A team of medical research and bioethics experts at Oxford University are supporting several European countries to explore the feasibility of a coronavirus mobile app for instant contact tracing.
If rapidly and widely deployed, the infectious disease experts believe such an app could significantly help to contain the spread of coronavirus.
The Oxford University team has provided European governments, including the UK, with evidence to support the feasibility of developing a contact tracing mobile app that is instant, could be widely deployed, and should be implemented with appropriate ethical considerations.
The team recommends that the mobile application should form part of an integrated coronavirus control strategy that identifies infected people and their recent person-to-person contacts using digital technology.
Professor Christophe Fraser from Oxford University’s Big Data Institute, Nuffield Department of Medicine, said traditional public health contact tracing methods are too slow to keep up with the virus.
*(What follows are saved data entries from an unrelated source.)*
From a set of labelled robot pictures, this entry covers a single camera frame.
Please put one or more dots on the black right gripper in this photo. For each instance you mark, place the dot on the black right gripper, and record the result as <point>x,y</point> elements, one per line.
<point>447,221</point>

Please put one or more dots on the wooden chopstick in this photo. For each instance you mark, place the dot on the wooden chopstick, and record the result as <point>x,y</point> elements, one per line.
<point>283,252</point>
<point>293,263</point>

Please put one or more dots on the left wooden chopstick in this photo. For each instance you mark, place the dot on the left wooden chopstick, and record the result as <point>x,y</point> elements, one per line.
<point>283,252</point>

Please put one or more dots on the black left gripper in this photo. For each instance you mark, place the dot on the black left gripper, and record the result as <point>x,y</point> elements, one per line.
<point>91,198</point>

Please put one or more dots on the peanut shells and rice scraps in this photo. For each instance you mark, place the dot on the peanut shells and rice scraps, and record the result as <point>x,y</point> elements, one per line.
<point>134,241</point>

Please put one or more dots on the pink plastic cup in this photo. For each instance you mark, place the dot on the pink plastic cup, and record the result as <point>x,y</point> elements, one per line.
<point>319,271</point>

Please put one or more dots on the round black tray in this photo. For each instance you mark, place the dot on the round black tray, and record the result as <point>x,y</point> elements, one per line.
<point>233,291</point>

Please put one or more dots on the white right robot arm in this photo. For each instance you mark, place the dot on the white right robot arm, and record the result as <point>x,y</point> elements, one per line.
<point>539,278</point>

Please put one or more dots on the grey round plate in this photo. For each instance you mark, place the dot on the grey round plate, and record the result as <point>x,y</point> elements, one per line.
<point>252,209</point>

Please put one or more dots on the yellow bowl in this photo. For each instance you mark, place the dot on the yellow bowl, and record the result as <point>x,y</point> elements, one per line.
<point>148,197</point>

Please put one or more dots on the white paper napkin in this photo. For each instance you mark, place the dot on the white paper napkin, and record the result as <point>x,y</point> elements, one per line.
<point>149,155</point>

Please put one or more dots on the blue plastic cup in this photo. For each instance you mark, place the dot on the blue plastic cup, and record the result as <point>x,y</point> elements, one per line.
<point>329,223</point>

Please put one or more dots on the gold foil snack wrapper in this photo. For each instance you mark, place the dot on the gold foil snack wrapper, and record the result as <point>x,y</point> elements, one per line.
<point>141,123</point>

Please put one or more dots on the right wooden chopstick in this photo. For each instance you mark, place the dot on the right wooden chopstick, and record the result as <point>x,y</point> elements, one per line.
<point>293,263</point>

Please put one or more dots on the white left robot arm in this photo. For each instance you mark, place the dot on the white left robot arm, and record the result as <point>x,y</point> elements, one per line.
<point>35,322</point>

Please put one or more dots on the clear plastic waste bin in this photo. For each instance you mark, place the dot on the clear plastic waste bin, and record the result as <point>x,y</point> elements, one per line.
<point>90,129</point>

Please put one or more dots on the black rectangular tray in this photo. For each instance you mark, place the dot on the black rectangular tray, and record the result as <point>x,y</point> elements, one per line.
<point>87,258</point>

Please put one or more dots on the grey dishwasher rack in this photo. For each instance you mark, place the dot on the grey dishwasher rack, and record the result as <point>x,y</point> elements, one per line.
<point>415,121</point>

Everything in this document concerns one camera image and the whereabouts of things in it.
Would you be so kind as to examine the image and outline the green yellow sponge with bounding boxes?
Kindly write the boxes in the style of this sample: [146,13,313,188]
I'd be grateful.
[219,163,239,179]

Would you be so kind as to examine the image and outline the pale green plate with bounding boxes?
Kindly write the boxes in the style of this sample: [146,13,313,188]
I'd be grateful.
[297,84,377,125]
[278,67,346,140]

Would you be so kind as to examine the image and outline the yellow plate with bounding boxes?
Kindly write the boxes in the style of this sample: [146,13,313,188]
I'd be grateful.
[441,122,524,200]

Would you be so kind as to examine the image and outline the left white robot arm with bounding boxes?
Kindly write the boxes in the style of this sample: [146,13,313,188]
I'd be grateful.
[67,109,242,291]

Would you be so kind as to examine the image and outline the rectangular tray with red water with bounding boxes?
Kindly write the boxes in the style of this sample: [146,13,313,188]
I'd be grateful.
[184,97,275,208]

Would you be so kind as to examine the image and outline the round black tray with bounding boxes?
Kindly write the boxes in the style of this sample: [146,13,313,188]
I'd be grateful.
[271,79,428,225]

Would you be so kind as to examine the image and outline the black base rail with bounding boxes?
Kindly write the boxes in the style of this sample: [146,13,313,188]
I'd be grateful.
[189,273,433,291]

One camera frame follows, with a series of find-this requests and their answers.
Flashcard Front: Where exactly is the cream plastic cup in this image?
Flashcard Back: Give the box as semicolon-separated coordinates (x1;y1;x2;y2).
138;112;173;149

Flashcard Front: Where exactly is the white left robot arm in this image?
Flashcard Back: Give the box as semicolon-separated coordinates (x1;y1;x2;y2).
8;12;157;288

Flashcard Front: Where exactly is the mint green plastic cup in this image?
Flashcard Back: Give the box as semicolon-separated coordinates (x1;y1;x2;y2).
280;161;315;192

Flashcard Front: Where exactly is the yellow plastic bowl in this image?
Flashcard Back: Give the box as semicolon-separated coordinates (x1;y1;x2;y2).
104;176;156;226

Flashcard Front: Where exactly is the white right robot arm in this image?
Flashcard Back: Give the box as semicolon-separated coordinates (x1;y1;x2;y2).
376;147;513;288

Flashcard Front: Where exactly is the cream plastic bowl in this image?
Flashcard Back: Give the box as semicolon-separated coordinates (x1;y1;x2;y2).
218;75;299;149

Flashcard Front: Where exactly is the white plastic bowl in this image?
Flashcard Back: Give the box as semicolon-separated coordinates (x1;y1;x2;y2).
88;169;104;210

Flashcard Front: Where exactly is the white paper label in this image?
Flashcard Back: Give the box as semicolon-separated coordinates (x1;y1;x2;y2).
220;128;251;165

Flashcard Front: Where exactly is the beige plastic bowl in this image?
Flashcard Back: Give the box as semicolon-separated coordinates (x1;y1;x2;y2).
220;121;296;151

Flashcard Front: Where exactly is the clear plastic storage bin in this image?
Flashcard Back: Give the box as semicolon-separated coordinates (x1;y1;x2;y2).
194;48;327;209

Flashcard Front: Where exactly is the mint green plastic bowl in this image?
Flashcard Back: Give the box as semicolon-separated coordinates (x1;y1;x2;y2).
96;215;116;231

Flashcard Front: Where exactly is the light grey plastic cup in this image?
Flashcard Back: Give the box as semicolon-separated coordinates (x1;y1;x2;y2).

“Coronavirus is unlike previous epidemics and requires multiple inter-dependent containment strategies. Our analysis suggests that almost half of coronavirus transmissions occur in the very early phase of infection, before symptoms appear, so we need a fast and effective mobile app for alerting people who have been exposed,” he said.
Dr David Bonsall, researcher at Oxford’s Nuffield Department of Medicine and clinician at Oxford’s John Radcliffe Hospital, added that not everybody has to use the mobile app for it to work.
“If with the help of the app the majority of individuals self-isolate on showing symptoms, and the majority of their contacts can be traced, we stand a chance of stopping the epidemic,” he said.
“To work, this approach needs to be integrated into a national programme, not taken on by independent app developers. If we can securely deploy this technology, the more people that opt-in, the faster the epidemic will stop, and the more lives can be saved.”
Professor Fraser’s team at the Big Data Institute are continuing to simulate performance of the application so it could be adjusted to include mobile app guided coronavirus testing, and or provide targeted responses in areas with particularly high rates of transmission.
Professor Fraser concludes:“Current strategies are not working fast enough to intercept transmission of coronavirus. To effectively tackle this pandemic we need to harness 21st century technology. Our research makes the case for a mobile application that accelerates our ability to trace infected people and provides vital information that keeps communities safe from this pandemic.”